Conoscendo molto bene Massimo Pittau, le sue metodologie di studio, di analisi, di ricerca, avendo testimoniato direttamente le sue eccellenti qualità intellettuali, la sua vasta conoscenza di questi argomenti, io sono certissima che da una sua allieva, quale indegnamente sono, egli non si sarebbe aspettato nulla di meno. Così come sono certa che, nel suo ruolo di traguardante studente del linguista tedesco Max Leopold Wagner, lui non abbia esitato, quando è stato necessario, a porre in evidenza elementi oggetto di disaccordo, ovvero momenti cruciali nei quali le rispettive analisi non convergevano. Io credo, infatti, che non si possa pensare di fare seria ricerca se non si rispettano almeno due parametri fondamentali:

  1. Se non si ha la forza di dire qualcosa di nuovo
  2. Se non si ha il coraggio di confutare precedenti osservazioni e analisi, non importa la sacralità del pulpito da cui provengono.
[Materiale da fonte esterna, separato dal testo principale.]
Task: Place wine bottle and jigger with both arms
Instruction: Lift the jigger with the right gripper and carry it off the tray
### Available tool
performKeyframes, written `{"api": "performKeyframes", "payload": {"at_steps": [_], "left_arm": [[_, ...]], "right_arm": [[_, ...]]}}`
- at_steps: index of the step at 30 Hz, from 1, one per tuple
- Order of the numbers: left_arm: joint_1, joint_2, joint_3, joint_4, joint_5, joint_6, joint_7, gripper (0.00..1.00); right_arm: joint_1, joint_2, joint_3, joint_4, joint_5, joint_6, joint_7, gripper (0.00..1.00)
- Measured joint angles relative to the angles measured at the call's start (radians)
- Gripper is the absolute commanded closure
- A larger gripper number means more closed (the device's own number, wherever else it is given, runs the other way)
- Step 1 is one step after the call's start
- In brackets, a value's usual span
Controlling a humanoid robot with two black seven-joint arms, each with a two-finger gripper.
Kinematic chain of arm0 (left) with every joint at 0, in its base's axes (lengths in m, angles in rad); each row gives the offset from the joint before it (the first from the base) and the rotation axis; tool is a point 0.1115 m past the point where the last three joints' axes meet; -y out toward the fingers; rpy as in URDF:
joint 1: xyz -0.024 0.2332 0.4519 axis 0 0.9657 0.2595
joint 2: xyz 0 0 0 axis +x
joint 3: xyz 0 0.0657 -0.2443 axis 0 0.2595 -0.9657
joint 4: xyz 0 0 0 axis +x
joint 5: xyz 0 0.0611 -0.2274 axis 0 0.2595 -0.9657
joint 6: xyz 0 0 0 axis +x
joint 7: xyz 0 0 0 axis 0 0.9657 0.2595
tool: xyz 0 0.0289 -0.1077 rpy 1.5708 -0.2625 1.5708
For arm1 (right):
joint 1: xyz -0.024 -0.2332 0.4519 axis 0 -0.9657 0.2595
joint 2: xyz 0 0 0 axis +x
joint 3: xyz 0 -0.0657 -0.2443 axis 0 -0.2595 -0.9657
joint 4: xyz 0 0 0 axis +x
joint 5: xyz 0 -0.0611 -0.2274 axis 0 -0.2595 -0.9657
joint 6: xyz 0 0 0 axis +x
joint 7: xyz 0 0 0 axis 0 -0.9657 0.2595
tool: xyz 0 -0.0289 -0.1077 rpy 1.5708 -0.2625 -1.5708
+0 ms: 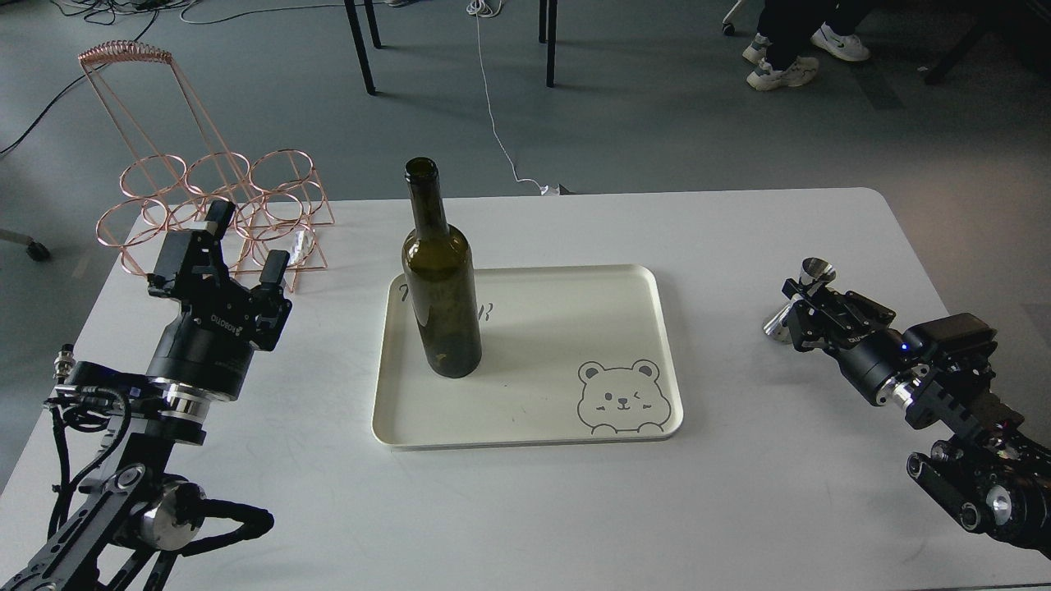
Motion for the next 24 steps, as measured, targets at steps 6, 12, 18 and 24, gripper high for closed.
{"api": "performKeyframes", "payload": {"at_steps": [6, 12, 18, 24], "left_arm": [[0.0, 0.001, 0.0, 0.0, 0.0, 0.0, 0.0, 0.02], [-0.001, 0.001, 0.0, 0.0, 0.0, -0.001, 0.0, 0.02], [-0.002, 0.0, -0.002, 0.0, 0.0, -0.001, 0.0, 0.02], [-0.003, 0.001, -0.002, 0.0, 0.0, -0.002, 0.0, 0.02]], "right_arm": [[0.008, 0.005, -0.005, -0.021, 0.006, 0.0, 0.0, 0.74], [0.011, 0.005, -0.005, -0.023, 0.006, 0.0, 0.0, 0.4], [0.013, -0.005, -0.005, -0.015, 0.006, 0.0, 0.0, 0.19], [0.013, -0.01, -0.006, 0.002, 0.006, 0.0, 0.0, 0.06]]}}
Ciò premesso, oggi più di ieri, ci tengo ad affermare che il mio debito intellettuale, così come il mio affetto incondizionato verso Massimo Pittau, sono ricchezze pertinenti al mio spirito che non verranno meno mai. Negli anni della nostra lunga corrispondenza, era lui a parlarmi della mia eredità culturale, era lui a buttare perle qui e là, tutt’attorno a me, sperando che prima o poi mi decidessi a raccoglierle. Le ho raccolte in ritardo, verissimo, però mi preme che la sua anima sappia di come non siano andate perdute. Né dimenticate. Come tutte le cose che hanno un senso, dotate di un valore intrinseco, quali semi di uno splendido albero, tali “perle”, tali insegnamenti hanno messo radici, si vanno facendo pianta, quercia di Sardegna, che un giorno produrrà fiori e frutti. In realtà, il primo prezioso dono me lo hanno pure già fatto, proprio grazie a questo specifico studio, a questo viaggio di conoscenza. Tale regalo si è infatti concretizzato nell’acquisita coscienza della mia appartenenza a una matrice etnica che, lungi dall’essere mitica, ha un sostrato storico e culturale dimostrabile oltre ogni possibilità di dubbio, iscritto nella toponomastica dei luoghi, nell’antichissimo cuore roccioso isolano; e ancora, nell’acquisita coscienza della mia appartenenza a un ceppo etnico che, lungi dall’essere “barbaro”, come sovente lo si vuole per le regioni sarde appartenute ai territori dell’ex Barbaria romana, è in realtà una radice nobile come nessuna, considerata tale dagli uomini più colti dell’impero. Una eredità culturale splendida, dunque, legata a doppio spago alla grande storia del mondo, come è stata quella messa in moto nei luoghi della nostra casa-madre. Di fatto, più di tutto, in questo si è risolto l’intenso lavoro portato avanti nel mio anno iliese: in una sorta di incredibile viaggio alle origini di una spettacolare identità; in uno straordinario pellegrinaggio di ritorno verso il punto di partenza di ogni odissea che si rispetti, di ogni odissea che vuole essere davvero tale: Ilio.

Rina Brundu, 5 agosto 2020


[1] Prima parte:

BRUNDU-MANIAS, I monaci basiliani sul Gennargentu, Ipazia Books, 2020.

Seconda parte:

BRUNDU-FIGUS-MANIAS, Storia di Villanova Strisaili dalle origini ai nostri giorni, La guerra per Monte Nou, Volume 1, Ipazia Books, 2020.